Pros: No Redis dependency, works offline
Cons: Slightly less accurate, can over-serve by Nx during sync gap
For most APIs: Use Redis. The 1ms overhead is negligible,
and the accuracy is worth it.
The Results
After implementing layered rate limiting:
Before (3 months):
Outages: 3 major incidents
P99 response time: 2,400ms (during batch jobs)
Revenue lost to outages: $340K
Customer credits: $85K
Churn risk: $420K ARR
Total financial impact: $845K
After (6 months):
Outages: 0
P99 response time: 180ms (consistent)
Revenue lost: $0
Customer credits: $0
Churn risk: $0
Total financial impact: $0
Implementation cost: 2 weeks of engineering ($16K)
ROI: 52x in first 6 months
Additional benefit: The merchant causing the batch processing
spike? They got 429 responses, implemented proper queuing,
and are now a better-behaved API consumer. Their integration
is more reliable too.
The Dashboard
Rate Limiting Health:
Global:
Current load: 3,200 rps (40% of capacity) ✅
Peak today: 5,100 rps (64% of capacity)
429 responses today: 1,247 (0.02% of total requests)
Per-Tenant (Top 5 by Usage):
Merchant A: 800 rps (80% of enterprise limit) ⚠️
Merchant B: 420 rps (42% of enterprise limit) ✅
Merchant C: 180 rps (60% of growth limit) ✅
Merchant D: 95 rps (32% of growth limit) ✅
Merchant E: 88 rps (29% of growth limit) ✅
Rate Limited Events (Last 24h):
Total 429 responses: 1,247
├── Per-tenant limits: 890 (71%)
├── Per-endpoint limits: 312 (25%)
├── Adaptive limits: 45 (4%)
└── Global limits: 0 (0%) ✅
Top limited tenants:
├── Merchant F (free tier): 523 events → suggest upgrade
└── Merchant A (enterprise): 367 events → review limits
Implementation Priority
Week 1: Per-tenant rate limiting (prevents noisy neighbor)
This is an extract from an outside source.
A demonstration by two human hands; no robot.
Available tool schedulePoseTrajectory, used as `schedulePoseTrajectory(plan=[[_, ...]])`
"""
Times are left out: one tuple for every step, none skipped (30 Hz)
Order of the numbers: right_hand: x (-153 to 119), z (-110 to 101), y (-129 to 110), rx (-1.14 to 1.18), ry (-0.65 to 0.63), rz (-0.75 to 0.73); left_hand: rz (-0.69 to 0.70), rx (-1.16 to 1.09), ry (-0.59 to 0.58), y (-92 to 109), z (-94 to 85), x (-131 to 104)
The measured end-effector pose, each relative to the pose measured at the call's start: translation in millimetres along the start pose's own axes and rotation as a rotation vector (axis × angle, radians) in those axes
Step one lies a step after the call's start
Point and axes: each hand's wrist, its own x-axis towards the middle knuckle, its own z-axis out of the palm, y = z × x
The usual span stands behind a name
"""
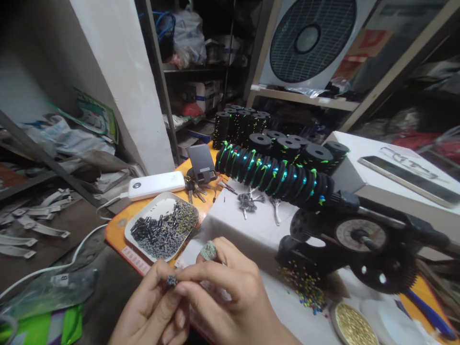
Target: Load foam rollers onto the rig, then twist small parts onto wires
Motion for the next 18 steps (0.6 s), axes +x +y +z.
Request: schedulePoseTrajectory(plan=[[0.2, 0.2, -1.5, -0.006, -0.005, 0.012, 0.010, -0.001, -0.013, -0.6, 0.3, 0.3], [0.1, 0.5, -2.9, -0.019, -0.011, 0.026, 0.024, -0.006, -0.023, -1.4, 0.6, 0.6], [-0.1, 0.8, -4.1, -0.036, -0.015, 0.037, 0.036, -0.016, -0.027, -2.4, 0.9, 0.7], [-0.6, 1.2, -4.9, -0.053, -0.013, 0.041, 0.046, -0.033, -0.019, -3.4, 1.1, 0.8], [-1.2, 1.5, -5.2, -0.065, -0.007, 0.047, 0.057, -0.053, 0.001, -4.2, 1.3, 0.7], [-1.8, 1.8, -4.9, -0.070, 0.000, 0.056, 0.071, -0.071, 0.030, -4.9, 1.4, 0.6], [-2.2, 1.9, -4.1, -0.063, 0.003, 0.057, 0.087, -0.084, 0.063, -5.3, 1.3, 0.3], [-2.3, 1.7, -3.0, -0.053, -0.004, 0.055, 0.106, -0.092, 0.094, -5.4, 1.0, 0.1], [-2.0, 1.4, -1.6, -0.049, -0.022, 0.046, 0.128, -0.098, 0.115, -5.1, 0.4, -0.1], [-1.3, 0.7, -0.1, -0.057, -0.044, 0.019, 0.144, -0.104, 0.124, -4.4, -0.4, -0.2], [-0.3, -0.1, 1.3, -0.084, -0.064, -0.026, 0.152, -0.111, 0.121, -3.5, -1.4, -0.3], [1.0, -1.2, 2.5, -0.131, -0.081, -0.083, 0.154, -0.122, 0.111, -2.3, -2.6, -0.2], [2.3, -2.3, 3.4, -0.191, -0.089, -0.143, 0.154, -0.132, 0.098, -1.0, -3.8, 0.0], [3.6, -3.4, 3.9, -0.248, -0.083, -0.186, 0.155, -0.141, 0.086, 0.2, -5.0, 0.3], [4.6, -4.4, 4.0, -0.278, -0.069, -0.212, 0.159, -0.148, 0.075, 1.2, -6.0, 0.7], [5.4, -5.3, 3.8, -0.275, -0.045, -0.206, 0.164, -0.154, 0.065, 2.0, -6.9, 1.1], [5.8, -6.0, 3.3, -0.242, -0.019, -0.165, 0.168, -0.160, 0.058, 2.4, -7.4, 1.5], [5.9, -6.6, 2.5, -0.185, 0.013, -0.099, 0.168, -0.166, 0.048, 2.5, -7.7, 1.8]])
→ Use Redis + token bucket
→ Set conservative initial limits
→ Add response headers
Week 2: Per-endpoint limits (protects expensive operations)
→ Lower limits on write endpoints
→ Strict limits on auth endpoints
→ Queue-based limits on reports
Week 3: Global limits + adaptive (prevents total outage)
→ Load balancer-level circuit breaker
→ Health-based adaptive adjustment
Week 4: Dashboard + alerting
→ Real-time rate limit monitoring
→ Alert when tenants consistently hit limits
→ Alert when system enters adaptive mode
Why This Costs You
The no-rate-limiting tax:
Single bad actor outage:
- 60-120 minutes downtime
- $150K-400K in lost revenue (depends on GMV)
- $40K-100K in customer credits
- 20-40 hours of emergency engineering
- Churn risk from enterprise customers
Rate limiting prevents ALL of this.
- Implementation: 2-3 weeks
- Cost: $12K-20K in engineering time
- Ongoing cost: $180/month (Redis instance)
One prevented outage pays for 8 years of rate limiting infrastructure.
Rate limiting isn't about saying no to your customers. It's about guaranteeing that every customer gets reliable service, even when one customer misbehaves. Build it before you need it — because when you need it, it's already too late.